■ Collected material ■
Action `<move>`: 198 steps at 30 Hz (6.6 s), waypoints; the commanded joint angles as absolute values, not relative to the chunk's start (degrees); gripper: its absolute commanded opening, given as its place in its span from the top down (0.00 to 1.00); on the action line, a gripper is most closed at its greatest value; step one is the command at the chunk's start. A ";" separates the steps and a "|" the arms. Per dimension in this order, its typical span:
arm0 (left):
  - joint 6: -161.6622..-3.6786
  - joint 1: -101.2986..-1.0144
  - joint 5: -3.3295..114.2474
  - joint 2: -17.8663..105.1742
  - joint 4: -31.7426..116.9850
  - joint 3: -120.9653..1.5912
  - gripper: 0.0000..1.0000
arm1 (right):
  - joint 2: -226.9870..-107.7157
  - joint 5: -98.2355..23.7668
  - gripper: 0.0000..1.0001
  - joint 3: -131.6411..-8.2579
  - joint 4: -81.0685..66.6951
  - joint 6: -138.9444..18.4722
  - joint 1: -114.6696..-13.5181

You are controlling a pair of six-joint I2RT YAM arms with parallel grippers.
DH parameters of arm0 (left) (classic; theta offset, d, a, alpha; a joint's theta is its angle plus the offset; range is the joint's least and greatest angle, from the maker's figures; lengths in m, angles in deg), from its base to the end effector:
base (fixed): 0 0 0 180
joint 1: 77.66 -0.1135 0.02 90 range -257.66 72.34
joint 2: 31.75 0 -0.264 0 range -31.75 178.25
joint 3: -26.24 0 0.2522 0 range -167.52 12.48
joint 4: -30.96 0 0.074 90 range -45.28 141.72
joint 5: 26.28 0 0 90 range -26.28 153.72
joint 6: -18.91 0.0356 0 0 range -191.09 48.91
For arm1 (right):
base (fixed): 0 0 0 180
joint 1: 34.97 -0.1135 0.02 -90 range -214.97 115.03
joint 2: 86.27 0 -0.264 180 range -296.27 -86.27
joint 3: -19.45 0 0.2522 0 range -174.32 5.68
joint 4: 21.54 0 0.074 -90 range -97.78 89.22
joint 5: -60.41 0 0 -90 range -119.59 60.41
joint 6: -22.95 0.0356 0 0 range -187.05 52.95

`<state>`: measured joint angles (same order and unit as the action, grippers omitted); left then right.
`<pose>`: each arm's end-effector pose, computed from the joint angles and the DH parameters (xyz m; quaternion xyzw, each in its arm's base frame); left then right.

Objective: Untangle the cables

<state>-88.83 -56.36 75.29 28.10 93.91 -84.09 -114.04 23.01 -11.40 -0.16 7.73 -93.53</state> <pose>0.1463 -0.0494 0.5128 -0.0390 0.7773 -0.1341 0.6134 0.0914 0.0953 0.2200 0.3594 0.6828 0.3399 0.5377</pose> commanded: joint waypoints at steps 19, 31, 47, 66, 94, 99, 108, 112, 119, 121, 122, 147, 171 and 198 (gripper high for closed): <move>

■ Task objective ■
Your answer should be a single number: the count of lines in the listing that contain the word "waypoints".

■ Result for this exercise ■
2